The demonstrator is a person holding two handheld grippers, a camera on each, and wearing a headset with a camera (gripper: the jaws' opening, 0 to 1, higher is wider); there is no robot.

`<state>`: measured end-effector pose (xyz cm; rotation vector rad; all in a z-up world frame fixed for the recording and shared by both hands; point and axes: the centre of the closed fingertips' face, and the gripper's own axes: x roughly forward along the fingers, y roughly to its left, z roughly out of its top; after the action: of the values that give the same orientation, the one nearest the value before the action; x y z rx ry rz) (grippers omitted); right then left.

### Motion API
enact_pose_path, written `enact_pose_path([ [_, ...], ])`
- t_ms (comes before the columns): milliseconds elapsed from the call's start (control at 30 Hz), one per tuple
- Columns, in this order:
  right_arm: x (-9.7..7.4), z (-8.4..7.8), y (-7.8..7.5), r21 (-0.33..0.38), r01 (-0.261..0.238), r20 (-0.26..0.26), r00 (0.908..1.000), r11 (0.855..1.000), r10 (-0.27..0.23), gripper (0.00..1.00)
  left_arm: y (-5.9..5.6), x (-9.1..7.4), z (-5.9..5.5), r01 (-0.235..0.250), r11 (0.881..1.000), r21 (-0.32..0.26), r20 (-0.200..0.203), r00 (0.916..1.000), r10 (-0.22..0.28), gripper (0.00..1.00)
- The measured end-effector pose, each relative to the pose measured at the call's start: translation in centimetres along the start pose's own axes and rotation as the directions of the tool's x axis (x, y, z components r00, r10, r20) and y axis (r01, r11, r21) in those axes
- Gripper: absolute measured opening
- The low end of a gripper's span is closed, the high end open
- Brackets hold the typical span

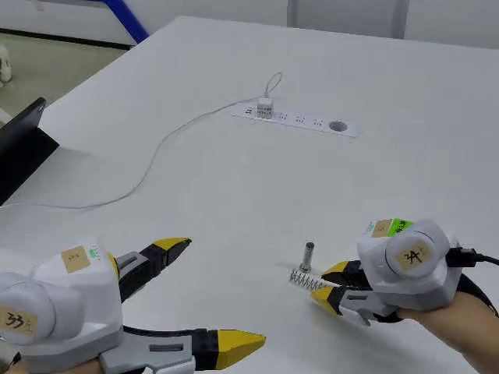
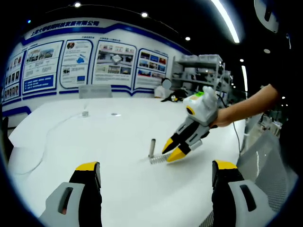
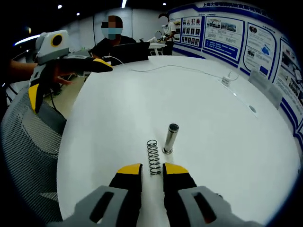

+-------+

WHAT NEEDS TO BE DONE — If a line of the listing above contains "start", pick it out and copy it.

ANSWER TO THIS EXERCISE —
- t_ms (comes before the columns): milliseconds elapsed from the call's start (control at 30 Hz), one per tuple
- The measured end-effector pose, each relative to the pose measured at the call's start: translation in centimetres along the start pose's own axes and rotation as the directions of the tool's x axis (x, y, z components r00, r10, r20) and y axis (r01, r11, r21) in those axes

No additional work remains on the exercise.